Data Transfer Link Commissioning Procedures

Motivation

To be used in the Production instance of PhEDEx, a data transfer link must first go through a commissioning procedure in the Debug instance using the LoadTest infrastructure.

  • New CMS Tier-1 sites should commission PhEDEx data transfer links to and from T0, all other Tier-1 and all Tier-2 sites in CMS.
  • New CMS Tier-2 sites should commission PhEDEx data transfer links to and from T0, all Tier-1 and all other Tier-2 sites in CMS.
Since there are 8 Tier-1 sites, ~50 Tier-2 sites, or ~100 transfer links from a new site to and from all other sites, this process will go much more quickly if the data administrators of the new site can carry out much of the day-to-day commissioning tasks. This TWiki outlines the procedures, metrics and usual challenges in commissioning links.

PhEDEx Site Commissioning

Intended to: Site Admins

Instructions for setting up PhEDEx at a new site can be found here. Before commissioning Tier-2 to Tier-2 links, the site should have commissioned all the Tier-1 links to and from their site.

PhEDEx Links Creation

Intended to: Central Ops

Before commissioning links, links should be created in Prod/Debug/Dev instances. Instructions for creating links can be found here. While creating links, make sure the proper link weights are given for each link. Description of link weights can be found here here

  • By default, LinkNew will create the links in an 'active' state
  • For Prod links, normally we should disable the links after creation, and then they will be reenabled automatically after commissioning
  • To disable links, use PhEDEx utility: DDTLinksManage. Run the script like this:
    • PHEDEX/Utilities/DDTLinksManage -db ~/phedex/info/DBParam:Prod/OPS linklist.txt
    • linklist.txt is a txt file with one link per line. For example: T1_IT_CNAF_Disk T2_US_MIT disable
    • Bidirectional links should be disabled separately

Setting up the LoadTest

Intended to: Site Admins and Central Ops

Injections

Please refer to Creating and Injecting LoadTest07 Samples web page.

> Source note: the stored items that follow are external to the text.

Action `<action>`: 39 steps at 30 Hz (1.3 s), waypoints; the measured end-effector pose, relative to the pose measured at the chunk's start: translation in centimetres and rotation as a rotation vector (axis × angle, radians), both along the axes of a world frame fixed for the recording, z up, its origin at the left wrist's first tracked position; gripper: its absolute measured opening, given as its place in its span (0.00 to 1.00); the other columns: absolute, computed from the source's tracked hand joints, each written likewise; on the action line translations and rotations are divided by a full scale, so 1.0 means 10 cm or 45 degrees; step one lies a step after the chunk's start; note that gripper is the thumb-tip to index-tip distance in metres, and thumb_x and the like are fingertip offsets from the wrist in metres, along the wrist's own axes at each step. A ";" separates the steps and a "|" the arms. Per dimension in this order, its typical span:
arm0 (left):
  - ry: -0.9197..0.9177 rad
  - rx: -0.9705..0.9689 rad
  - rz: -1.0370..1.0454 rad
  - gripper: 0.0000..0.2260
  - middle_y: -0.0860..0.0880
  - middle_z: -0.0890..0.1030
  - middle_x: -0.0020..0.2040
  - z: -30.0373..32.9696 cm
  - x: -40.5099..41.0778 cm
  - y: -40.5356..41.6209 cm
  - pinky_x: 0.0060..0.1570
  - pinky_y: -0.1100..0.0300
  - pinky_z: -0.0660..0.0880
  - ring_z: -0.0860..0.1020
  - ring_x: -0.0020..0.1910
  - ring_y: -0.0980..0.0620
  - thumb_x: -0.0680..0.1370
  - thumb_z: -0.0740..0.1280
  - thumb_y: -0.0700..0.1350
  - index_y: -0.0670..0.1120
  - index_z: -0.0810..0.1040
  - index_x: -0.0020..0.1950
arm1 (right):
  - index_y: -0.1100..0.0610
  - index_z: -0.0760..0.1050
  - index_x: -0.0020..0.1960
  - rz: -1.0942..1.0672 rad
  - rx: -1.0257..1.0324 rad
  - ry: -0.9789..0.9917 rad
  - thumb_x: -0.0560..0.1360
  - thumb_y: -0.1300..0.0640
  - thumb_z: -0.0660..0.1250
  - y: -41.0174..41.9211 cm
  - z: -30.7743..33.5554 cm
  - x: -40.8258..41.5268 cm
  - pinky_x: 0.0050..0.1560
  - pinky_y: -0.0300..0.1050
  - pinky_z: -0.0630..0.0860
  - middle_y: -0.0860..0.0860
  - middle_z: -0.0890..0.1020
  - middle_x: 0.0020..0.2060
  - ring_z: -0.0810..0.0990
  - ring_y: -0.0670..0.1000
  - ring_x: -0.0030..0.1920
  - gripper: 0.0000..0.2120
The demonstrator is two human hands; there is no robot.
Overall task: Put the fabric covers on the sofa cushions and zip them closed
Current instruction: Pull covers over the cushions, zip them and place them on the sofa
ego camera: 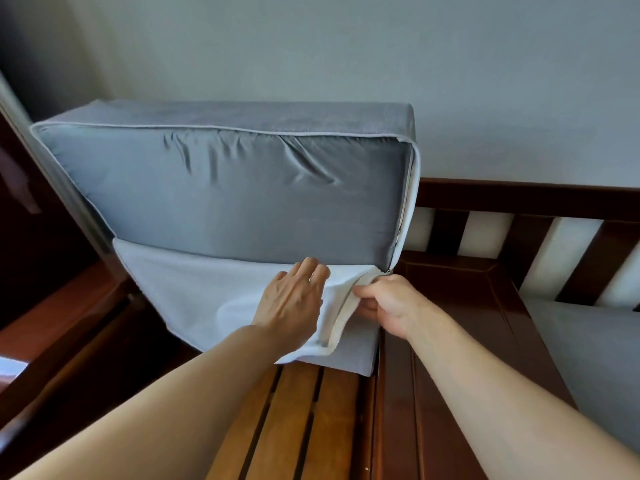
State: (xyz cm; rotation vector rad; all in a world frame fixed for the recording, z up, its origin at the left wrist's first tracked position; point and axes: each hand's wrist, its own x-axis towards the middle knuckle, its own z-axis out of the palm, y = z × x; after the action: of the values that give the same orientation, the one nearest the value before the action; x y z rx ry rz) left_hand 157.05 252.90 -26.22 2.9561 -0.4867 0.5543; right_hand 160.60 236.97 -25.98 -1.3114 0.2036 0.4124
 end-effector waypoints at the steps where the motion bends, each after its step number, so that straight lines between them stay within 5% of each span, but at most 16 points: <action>1: -0.014 -0.077 0.002 0.06 0.50 0.72 0.51 0.09 -0.04 0.03 0.39 0.57 0.64 0.71 0.43 0.48 0.79 0.59 0.42 0.45 0.70 0.56 | 0.64 0.75 0.54 -0.105 0.063 0.002 0.74 0.75 0.60 0.03 0.08 0.00 0.39 0.45 0.78 0.57 0.81 0.41 0.81 0.54 0.41 0.13; 5: -0.156 -0.237 -0.113 0.12 0.55 0.71 0.42 0.36 -0.20 0.09 0.33 0.58 0.64 0.68 0.35 0.52 0.79 0.53 0.55 0.47 0.67 0.48 | 0.59 0.66 0.56 -0.451 0.312 0.002 0.73 0.76 0.61 0.08 0.36 0.03 0.33 0.44 0.77 0.58 0.75 0.41 0.77 0.53 0.37 0.17; 8: -0.245 -0.149 -0.196 0.20 0.52 0.77 0.41 0.45 -0.22 0.07 0.27 0.61 0.66 0.74 0.31 0.53 0.74 0.59 0.64 0.47 0.65 0.49 | 0.61 0.71 0.43 -0.468 0.243 0.029 0.73 0.75 0.61 0.08 0.48 0.03 0.32 0.42 0.77 0.57 0.75 0.35 0.76 0.52 0.34 0.10; 11: -0.348 -0.155 -0.169 0.21 0.52 0.75 0.35 0.50 -0.16 -0.06 0.23 0.63 0.58 0.69 0.25 0.52 0.68 0.73 0.51 0.47 0.62 0.46 | 0.62 0.71 0.39 -0.492 0.288 0.047 0.73 0.75 0.61 0.08 0.50 0.01 0.35 0.43 0.78 0.58 0.75 0.35 0.76 0.53 0.35 0.10; 13: -0.407 -0.280 -0.096 0.15 0.52 0.71 0.29 0.56 -0.11 -0.17 0.21 0.63 0.51 0.61 0.23 0.51 0.69 0.68 0.40 0.47 0.60 0.43 | 0.63 0.70 0.38 -0.507 0.362 0.051 0.73 0.76 0.60 0.07 0.51 -0.01 0.29 0.40 0.78 0.58 0.74 0.36 0.76 0.53 0.36 0.11; 15: -0.433 -0.421 -0.093 0.07 0.51 0.71 0.29 0.63 -0.08 -0.24 0.21 0.63 0.52 0.61 0.24 0.50 0.73 0.59 0.44 0.48 0.60 0.43 | 0.65 0.69 0.38 -0.535 0.414 0.062 0.74 0.77 0.60 0.04 0.53 -0.02 0.26 0.38 0.78 0.59 0.74 0.36 0.76 0.52 0.35 0.10; 18: -0.439 -0.489 -0.223 0.08 0.50 0.74 0.33 0.71 -0.04 -0.32 0.22 0.62 0.60 0.67 0.25 0.49 0.76 0.56 0.51 0.47 0.65 0.43 | 0.65 0.70 0.40 -0.507 0.401 0.073 0.73 0.77 0.60 -0.02 0.55 -0.03 0.26 0.38 0.78 0.58 0.74 0.36 0.77 0.52 0.35 0.10; 23: -0.520 -0.480 -0.226 0.13 0.47 0.76 0.33 0.89 0.08 -0.44 0.26 0.64 0.64 0.73 0.27 0.48 0.72 0.57 0.45 0.40 0.77 0.37 | 0.62 0.68 0.46 -0.339 0.204 0.010 0.77 0.72 0.57 -0.10 0.60 -0.02 0.41 0.42 0.79 0.59 0.78 0.39 0.81 0.51 0.30 0.07; 28: -0.484 -0.358 -0.278 0.14 0.46 0.75 0.33 1.15 0.32 -0.58 0.23 0.58 0.71 0.75 0.29 0.45 0.72 0.56 0.44 0.41 0.79 0.36 | 0.60 0.73 0.49 -0.346 -0.200 -0.184 0.75 0.69 0.63 -0.21 0.67 0.03 0.38 0.41 0.76 0.55 0.81 0.39 0.78 0.49 0.34 0.06; 34: -0.402 -0.231 -0.112 0.06 0.47 0.73 0.48 1.39 0.66 -0.80 0.34 0.55 0.65 0.71 0.50 0.48 0.76 0.63 0.41 0.41 0.79 0.45 | 0.54 0.74 0.44 -0.460 -0.323 -0.335 0.75 0.66 0.58 -0.39 0.69 0.19 0.40 0.45 0.76 0.53 0.82 0.40 0.78 0.50 0.37 0.10; 36: -0.436 -0.202 -0.107 0.06 0.47 0.73 0.55 1.44 0.77 -0.83 0.44 0.52 0.69 0.69 0.55 0.46 0.75 0.65 0.42 0.41 0.81 0.44 | 0.52 0.72 0.44 -0.458 -0.339 -0.357 0.75 0.66 0.59 -0.45 0.69 0.23 0.44 0.45 0.77 0.52 0.82 0.42 0.79 0.49 0.40 0.10; 39: -0.415 -0.227 -0.099 0.05 0.49 0.71 0.65 1.51 0.97 -0.84 0.60 0.54 0.60 0.64 0.65 0.46 0.74 0.67 0.41 0.42 0.82 0.44 | 0.52 0.72 0.46 -0.465 -0.376 -0.380 0.74 0.65 0.62 -0.52 0.68 0.32 0.54 0.51 0.78 0.52 0.81 0.45 0.80 0.52 0.47 0.07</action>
State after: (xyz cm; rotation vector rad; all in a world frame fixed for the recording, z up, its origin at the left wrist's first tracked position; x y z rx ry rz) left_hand 166.72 244.48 -11.16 2.6749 -0.5451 1.0196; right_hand 163.80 231.74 -19.20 -1.5693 0.2531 -0.1300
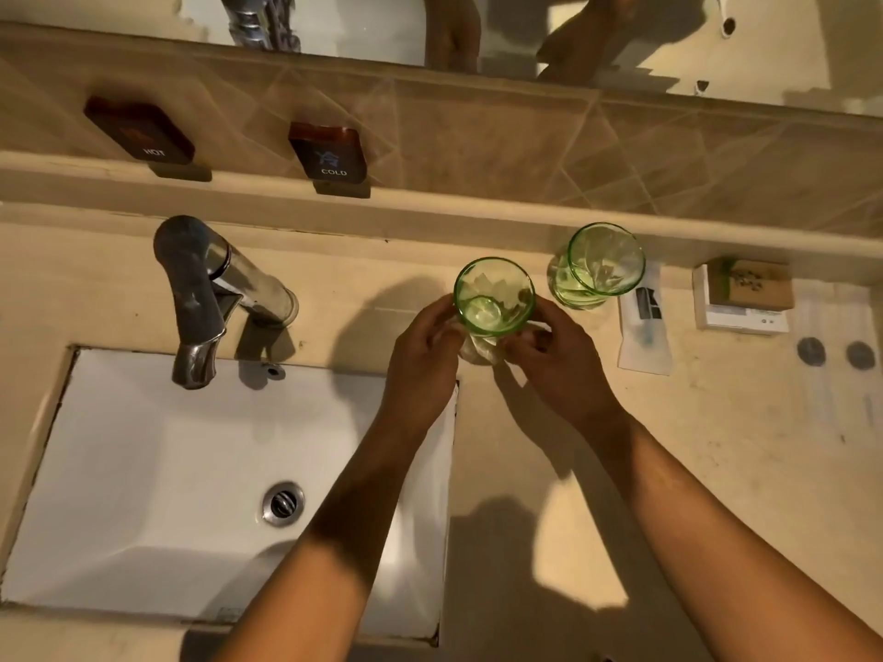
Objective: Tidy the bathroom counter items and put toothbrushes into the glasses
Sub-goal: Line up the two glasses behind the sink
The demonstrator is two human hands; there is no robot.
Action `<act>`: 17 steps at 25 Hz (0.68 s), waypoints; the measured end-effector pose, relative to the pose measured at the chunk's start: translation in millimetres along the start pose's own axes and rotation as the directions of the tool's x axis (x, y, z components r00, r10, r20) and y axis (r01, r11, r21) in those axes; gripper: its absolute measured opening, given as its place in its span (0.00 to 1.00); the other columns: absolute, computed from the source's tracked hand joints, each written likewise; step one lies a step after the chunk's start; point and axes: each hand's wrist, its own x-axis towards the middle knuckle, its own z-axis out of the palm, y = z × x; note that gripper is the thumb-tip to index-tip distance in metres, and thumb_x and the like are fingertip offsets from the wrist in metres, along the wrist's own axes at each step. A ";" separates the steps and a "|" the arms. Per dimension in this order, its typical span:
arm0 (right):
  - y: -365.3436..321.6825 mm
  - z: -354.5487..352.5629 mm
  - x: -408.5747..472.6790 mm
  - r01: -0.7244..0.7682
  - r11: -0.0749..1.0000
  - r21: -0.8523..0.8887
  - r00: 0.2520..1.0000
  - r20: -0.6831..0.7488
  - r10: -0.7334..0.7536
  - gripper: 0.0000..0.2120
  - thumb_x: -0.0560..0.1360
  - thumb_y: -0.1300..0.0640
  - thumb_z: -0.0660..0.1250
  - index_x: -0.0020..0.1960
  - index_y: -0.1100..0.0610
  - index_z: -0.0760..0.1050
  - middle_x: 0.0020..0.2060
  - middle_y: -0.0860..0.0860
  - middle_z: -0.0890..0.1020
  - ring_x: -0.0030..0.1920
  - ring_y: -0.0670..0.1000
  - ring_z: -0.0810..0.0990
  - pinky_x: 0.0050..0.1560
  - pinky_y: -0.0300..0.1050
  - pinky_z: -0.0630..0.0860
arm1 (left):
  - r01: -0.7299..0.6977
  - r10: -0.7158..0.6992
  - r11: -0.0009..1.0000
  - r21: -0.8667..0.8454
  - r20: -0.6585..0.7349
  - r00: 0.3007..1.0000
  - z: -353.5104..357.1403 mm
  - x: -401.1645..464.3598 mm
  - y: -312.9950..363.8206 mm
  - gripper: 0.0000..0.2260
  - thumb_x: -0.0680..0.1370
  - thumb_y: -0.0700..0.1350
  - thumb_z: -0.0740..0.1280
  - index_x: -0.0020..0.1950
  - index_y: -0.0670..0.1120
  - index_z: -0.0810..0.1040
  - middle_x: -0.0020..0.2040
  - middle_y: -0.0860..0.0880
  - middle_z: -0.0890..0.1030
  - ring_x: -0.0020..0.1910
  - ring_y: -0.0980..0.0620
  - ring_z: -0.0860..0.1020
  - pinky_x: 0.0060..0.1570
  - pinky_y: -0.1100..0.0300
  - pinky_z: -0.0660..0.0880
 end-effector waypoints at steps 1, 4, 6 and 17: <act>-2.5 2.1 5.1 -0.002 1.000 0.024 1.000 -0.015 0.002 0.27 0.72 0.68 0.69 0.52 0.34 0.74 0.42 0.35 0.83 0.47 0.45 0.84 0.45 0.33 0.78 | -0.001 0.001 1.000 -0.002 0.011 1.000 1.5 4.4 3.1 0.15 0.82 0.42 0.63 0.67 0.54 0.78 0.60 0.52 0.83 0.59 0.50 0.81 0.61 0.52 0.77; -5.6 9.6 14.8 -0.041 0.987 0.157 0.997 -0.053 0.050 0.25 0.73 0.68 0.68 0.62 0.44 0.73 0.49 0.37 0.83 0.46 0.40 0.84 0.45 0.28 0.75 | 0.014 -0.014 1.000 0.001 0.016 1.000 4.9 20.4 7.7 0.16 0.82 0.44 0.63 0.69 0.54 0.77 0.61 0.49 0.83 0.59 0.44 0.80 0.62 0.46 0.77; -5.7 13.9 16.9 -0.051 0.973 0.225 0.996 -0.057 0.066 0.26 0.74 0.69 0.67 0.68 0.49 0.72 0.55 0.42 0.83 0.46 0.42 0.85 0.46 0.32 0.77 | 0.014 -0.014 1.000 0.001 0.001 1.000 5.1 27.6 8.6 0.16 0.82 0.43 0.63 0.69 0.52 0.77 0.62 0.52 0.83 0.59 0.51 0.80 0.62 0.49 0.77; -12.3 23.2 31.5 -0.061 0.925 0.375 0.990 -0.095 0.104 0.27 0.73 0.73 0.64 0.69 0.54 0.72 0.47 0.54 0.85 0.39 0.52 0.81 0.31 0.36 0.75 | 0.019 -0.019 1.000 0.001 0.026 0.999 3.3 42.0 11.7 0.17 0.82 0.43 0.62 0.71 0.52 0.75 0.64 0.51 0.82 0.62 0.50 0.79 0.63 0.54 0.75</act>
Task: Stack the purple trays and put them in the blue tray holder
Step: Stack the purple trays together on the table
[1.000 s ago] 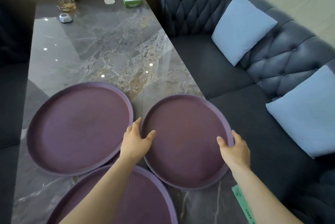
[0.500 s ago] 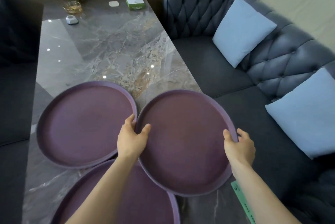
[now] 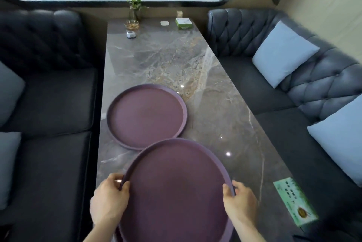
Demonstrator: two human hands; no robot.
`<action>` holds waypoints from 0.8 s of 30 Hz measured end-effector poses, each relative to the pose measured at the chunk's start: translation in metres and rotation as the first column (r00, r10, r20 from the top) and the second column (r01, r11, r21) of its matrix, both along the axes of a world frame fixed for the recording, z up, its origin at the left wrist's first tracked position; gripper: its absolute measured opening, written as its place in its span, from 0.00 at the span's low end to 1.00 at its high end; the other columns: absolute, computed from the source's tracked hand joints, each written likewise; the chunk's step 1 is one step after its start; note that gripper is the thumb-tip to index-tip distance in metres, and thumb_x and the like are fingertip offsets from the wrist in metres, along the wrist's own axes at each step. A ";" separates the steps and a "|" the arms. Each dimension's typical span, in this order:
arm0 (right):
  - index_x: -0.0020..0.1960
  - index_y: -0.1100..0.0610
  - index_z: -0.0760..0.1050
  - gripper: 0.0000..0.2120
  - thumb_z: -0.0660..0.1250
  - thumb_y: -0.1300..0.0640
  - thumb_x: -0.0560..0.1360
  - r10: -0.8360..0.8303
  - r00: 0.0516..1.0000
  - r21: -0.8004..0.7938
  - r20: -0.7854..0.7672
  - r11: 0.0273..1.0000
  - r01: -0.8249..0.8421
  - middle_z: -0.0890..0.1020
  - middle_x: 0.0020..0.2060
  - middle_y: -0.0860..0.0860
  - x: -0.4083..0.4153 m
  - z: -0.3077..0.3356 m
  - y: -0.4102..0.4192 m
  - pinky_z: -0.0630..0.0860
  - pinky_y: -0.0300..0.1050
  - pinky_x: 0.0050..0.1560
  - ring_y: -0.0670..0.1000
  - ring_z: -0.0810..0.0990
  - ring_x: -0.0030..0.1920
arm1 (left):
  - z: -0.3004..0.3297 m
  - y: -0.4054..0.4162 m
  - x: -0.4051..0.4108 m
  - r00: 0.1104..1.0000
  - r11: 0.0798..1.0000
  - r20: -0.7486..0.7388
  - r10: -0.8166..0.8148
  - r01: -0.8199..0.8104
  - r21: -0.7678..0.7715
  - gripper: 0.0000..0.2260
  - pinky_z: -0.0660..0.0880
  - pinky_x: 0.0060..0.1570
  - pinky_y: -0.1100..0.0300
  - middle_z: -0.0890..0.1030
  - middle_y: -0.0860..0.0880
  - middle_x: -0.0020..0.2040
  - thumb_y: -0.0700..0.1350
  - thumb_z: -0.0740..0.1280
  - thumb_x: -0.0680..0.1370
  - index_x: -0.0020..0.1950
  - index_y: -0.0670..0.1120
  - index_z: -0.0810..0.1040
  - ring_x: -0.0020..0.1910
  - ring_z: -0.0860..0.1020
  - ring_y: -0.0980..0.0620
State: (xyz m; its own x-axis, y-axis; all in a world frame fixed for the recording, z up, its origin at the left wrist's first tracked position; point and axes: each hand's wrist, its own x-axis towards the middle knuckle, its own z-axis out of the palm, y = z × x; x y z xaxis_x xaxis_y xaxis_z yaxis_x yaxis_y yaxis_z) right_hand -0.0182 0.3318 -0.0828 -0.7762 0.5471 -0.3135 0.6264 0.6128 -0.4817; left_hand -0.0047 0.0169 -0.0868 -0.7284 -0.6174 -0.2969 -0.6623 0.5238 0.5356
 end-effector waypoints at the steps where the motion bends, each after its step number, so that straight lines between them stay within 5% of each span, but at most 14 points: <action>1: 0.61 0.54 0.79 0.19 0.69 0.48 0.73 0.000 1.000 0.008 0.021 1.000 0.000 0.81 0.55 0.57 0.008 -0.001 -0.006 0.74 0.52 0.55 0.60 0.79 0.57 | -0.003 -0.004 0.009 1.000 1.000 0.020 0.008 -0.008 -0.003 0.08 0.74 0.46 0.52 0.86 0.53 0.48 0.51 0.72 0.73 0.51 0.56 0.81 0.50 0.82 0.44; 13: 0.68 0.55 0.73 0.26 0.71 0.49 0.72 0.046 0.997 0.077 0.057 0.996 -0.050 0.78 0.62 0.56 0.036 -0.009 -0.036 0.74 0.53 0.60 0.59 0.77 0.63 | -0.017 -0.007 0.040 0.994 0.995 0.061 -0.086 0.089 -0.055 0.23 0.75 0.50 0.50 0.82 0.50 0.60 0.52 0.71 0.74 0.68 0.54 0.77 0.57 0.80 0.42; 24: 0.68 0.51 0.74 0.26 0.72 0.47 0.72 -0.009 1.000 0.058 -0.020 0.998 0.010 0.80 0.63 0.53 0.032 -0.006 -0.042 0.76 0.54 0.60 0.59 0.77 0.63 | -0.023 0.007 0.038 0.996 0.992 0.026 -0.082 0.085 -0.095 0.27 0.76 0.51 0.46 0.82 0.46 0.58 0.52 0.72 0.73 0.72 0.49 0.74 0.57 0.79 0.42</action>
State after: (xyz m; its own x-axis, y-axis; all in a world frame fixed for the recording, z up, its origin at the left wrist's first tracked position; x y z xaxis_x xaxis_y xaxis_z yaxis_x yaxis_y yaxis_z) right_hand 0.0135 0.2901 -0.0888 -0.7765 0.5715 -0.2654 0.6232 0.6340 -0.4578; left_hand 0.0330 0.0237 -0.1096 -0.7726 -0.5811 -0.2559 -0.6252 0.6260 0.4661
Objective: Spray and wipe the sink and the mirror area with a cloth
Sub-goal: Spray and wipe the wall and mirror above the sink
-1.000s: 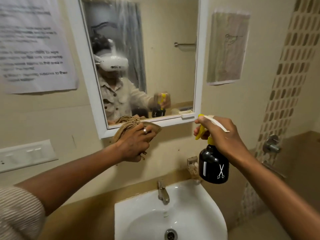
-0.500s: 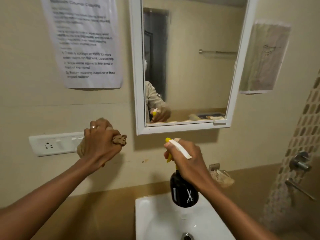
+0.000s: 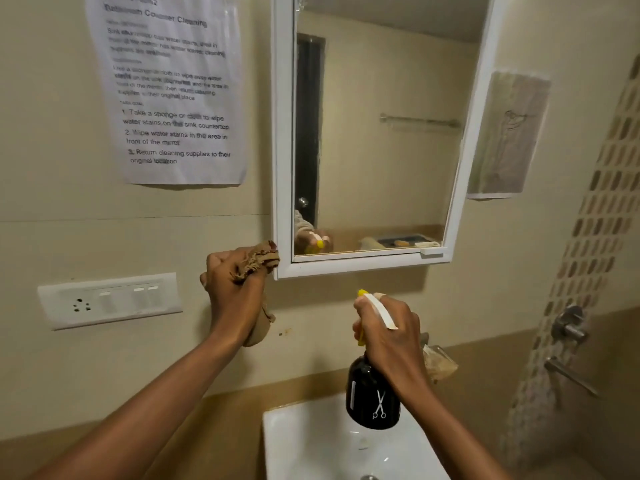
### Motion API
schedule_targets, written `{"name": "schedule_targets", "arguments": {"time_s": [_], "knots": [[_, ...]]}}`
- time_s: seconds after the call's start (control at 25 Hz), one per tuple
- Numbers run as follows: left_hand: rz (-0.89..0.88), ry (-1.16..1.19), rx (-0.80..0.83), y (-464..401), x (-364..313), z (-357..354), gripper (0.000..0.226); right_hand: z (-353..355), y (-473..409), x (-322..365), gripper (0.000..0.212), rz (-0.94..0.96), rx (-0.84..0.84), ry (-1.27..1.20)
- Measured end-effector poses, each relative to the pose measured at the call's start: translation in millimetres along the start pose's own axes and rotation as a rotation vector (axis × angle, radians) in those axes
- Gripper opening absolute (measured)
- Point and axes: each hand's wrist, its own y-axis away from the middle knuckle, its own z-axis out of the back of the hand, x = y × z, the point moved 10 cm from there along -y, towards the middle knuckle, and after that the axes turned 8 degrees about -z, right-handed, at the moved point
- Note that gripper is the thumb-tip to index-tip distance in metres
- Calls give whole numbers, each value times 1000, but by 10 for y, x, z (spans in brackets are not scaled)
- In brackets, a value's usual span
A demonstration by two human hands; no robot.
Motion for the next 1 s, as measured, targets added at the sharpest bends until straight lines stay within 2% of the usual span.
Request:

Unlike Production instance data transfers, the LoadTest injects new replicas at pre-set rates. A site can in general only set the injection rates from their site. As a baseline, injection rates should be set to 0.1 MB/s, which corresponds to at least one file per day per link.

  • Sites will need to ask centrally that injection rates be set to the baseline for links to your site.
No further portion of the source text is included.